In response to the right-wing Kapp Putsch in Berlin in March 1920, Saxe-Gotha's USPD-led government called for a general strike. Workers armed themselves and set up a 40-member executive council (Vollzugsrat). A Reichswehr unit was sent from Erfurt to Gotha on 13 March and attempted to oust Saxe-Gotha's democratically elected government. Serious clashes then broke out, with 127 deaths counted before the fighting ended on 19 March. The following day, members of the armed volunteer Marburg Student Corps drove 15 workers from Gotha to the nearby village of Mechterstädt near Gotha and shot them.

On 29 March, the eight members of the middle-class parties in the Landtag called for the state government to resign, citing the way it had handled the events during the Kapp Putsch. When it refused, they resigned their seats in order to force new elections by making it impossible for the assembly to function. The ten USPD members continued to meet, leading the opposition to lodge a complaint with the federal minister of the Interior on 31 March, calling the situation unconstitutional. Their plea, together with the role of the workers' executive committee in Saxe-Gotha's government, triggered a Reichsexekution – a federal intervention against a member state – against Saxe-Gotha on 10 April. A state of emergency was imposed, a Reich commissioner (Wilhelm Holle) was appointed to take over control in the Free State, the Landtag was dissolved and a new election scheduled.

Since the USPD ministers would not cooperate with the Reich commissioner, he installed a government led by two high-ranking civil servants. In the election on 30 May 1920, the USPD dropped from 10 to 9 seats, enough for it to lose its majority in the Landtag. On 15 June, a government was formed with one member each from the right-of-center German People's Party (DVP), the liberal German Democratic Party (DDP) and the conservative Thuringian Agricultural League (Landbund).

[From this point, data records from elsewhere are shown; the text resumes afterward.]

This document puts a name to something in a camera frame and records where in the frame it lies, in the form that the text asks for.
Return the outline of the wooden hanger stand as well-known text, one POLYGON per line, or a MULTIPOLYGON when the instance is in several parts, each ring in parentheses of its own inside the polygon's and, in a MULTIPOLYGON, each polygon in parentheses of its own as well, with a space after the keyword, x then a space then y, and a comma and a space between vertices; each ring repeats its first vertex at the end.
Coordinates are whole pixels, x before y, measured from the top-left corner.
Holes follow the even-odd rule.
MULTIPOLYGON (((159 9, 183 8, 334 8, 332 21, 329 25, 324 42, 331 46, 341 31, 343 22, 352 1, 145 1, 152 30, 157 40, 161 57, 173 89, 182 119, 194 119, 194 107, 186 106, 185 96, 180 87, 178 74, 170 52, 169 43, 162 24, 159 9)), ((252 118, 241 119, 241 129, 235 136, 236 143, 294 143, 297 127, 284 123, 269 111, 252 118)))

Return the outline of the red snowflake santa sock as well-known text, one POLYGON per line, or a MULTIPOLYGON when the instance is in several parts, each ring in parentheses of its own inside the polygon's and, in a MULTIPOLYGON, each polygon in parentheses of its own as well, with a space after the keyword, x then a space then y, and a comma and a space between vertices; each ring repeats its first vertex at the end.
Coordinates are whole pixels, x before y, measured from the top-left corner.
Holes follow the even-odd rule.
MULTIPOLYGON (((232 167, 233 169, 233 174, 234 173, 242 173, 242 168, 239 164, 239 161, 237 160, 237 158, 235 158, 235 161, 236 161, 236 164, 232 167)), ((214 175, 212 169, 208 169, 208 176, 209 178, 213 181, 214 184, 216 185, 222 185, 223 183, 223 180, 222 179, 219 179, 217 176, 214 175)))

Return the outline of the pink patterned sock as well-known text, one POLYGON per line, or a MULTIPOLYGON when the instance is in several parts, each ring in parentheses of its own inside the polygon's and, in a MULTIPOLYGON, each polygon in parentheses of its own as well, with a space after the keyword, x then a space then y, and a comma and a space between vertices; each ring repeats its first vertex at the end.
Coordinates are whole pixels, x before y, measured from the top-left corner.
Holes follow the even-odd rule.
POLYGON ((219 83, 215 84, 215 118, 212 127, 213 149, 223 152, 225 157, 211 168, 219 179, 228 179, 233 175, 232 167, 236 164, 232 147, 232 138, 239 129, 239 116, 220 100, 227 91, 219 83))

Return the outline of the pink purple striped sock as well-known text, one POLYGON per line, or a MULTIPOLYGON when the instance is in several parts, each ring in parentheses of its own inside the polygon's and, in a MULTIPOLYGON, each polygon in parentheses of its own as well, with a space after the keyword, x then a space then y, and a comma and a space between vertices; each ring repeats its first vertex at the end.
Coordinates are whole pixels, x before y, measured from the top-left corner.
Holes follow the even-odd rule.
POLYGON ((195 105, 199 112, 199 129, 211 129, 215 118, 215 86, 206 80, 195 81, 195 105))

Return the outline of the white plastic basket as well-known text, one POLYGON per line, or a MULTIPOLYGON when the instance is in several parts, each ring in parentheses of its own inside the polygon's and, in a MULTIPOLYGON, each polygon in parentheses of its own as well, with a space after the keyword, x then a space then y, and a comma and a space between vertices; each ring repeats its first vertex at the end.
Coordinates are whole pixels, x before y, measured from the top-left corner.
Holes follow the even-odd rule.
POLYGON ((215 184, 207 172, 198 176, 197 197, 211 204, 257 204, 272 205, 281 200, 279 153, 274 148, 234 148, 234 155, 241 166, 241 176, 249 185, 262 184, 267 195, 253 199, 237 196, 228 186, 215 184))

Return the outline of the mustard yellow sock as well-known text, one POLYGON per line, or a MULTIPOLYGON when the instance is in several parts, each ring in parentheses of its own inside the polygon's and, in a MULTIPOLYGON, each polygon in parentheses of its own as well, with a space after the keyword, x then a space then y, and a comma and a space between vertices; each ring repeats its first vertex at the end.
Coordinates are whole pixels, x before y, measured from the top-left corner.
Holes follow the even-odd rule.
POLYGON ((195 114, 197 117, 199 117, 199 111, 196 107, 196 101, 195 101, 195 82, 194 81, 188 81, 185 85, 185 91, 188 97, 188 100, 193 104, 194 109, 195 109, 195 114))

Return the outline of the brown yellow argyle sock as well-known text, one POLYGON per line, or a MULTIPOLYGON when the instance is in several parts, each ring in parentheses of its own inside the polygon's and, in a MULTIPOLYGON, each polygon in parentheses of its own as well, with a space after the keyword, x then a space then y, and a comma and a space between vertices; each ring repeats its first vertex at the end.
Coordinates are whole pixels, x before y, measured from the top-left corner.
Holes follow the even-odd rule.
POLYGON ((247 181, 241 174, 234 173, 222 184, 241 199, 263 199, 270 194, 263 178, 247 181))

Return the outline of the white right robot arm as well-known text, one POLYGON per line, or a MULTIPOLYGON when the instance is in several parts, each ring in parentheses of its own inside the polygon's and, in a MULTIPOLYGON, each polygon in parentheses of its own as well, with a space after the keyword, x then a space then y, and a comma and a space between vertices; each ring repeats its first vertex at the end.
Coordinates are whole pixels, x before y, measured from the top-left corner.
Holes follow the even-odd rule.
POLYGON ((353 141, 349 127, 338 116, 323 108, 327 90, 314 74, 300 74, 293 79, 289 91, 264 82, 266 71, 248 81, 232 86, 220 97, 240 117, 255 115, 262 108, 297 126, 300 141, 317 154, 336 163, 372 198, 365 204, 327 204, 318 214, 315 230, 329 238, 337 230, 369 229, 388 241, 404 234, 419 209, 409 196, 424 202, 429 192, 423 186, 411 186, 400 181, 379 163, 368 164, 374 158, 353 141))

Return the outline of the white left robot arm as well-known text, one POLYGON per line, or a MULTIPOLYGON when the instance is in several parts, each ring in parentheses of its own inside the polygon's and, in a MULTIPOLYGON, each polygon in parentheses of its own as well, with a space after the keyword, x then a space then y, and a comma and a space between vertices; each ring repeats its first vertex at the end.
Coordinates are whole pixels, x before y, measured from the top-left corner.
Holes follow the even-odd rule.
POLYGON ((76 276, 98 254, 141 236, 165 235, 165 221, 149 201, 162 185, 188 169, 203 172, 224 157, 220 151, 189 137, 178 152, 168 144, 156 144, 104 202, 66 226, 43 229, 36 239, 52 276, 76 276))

== Transition to the State of Thuringia ==
In late March 1919, representatives of the eight Thuringian states had met in Weimar to begin discussing plans to form a unified state. All except Coburg signed the “Community Agreement on the Merger of the Thuringian States” on 4 January 1920. Both houses of the Weimar Republic's parliament subsequently passed a federal law officially creating the State of Thuringia. When the law became effective on 1 May 1920, the Free State of Saxe-Gotha formally ceased to exist as a sovereign federal state. The “Law on the Administration of the Former Thuringian states during the Transition Period” of 9 December 1920 transformed the Free State of Gotha into a higher-level municipal association with regional representation and a regional government. It lasted until 1 April 1923, when all of Thuringia's transition laws lapsed.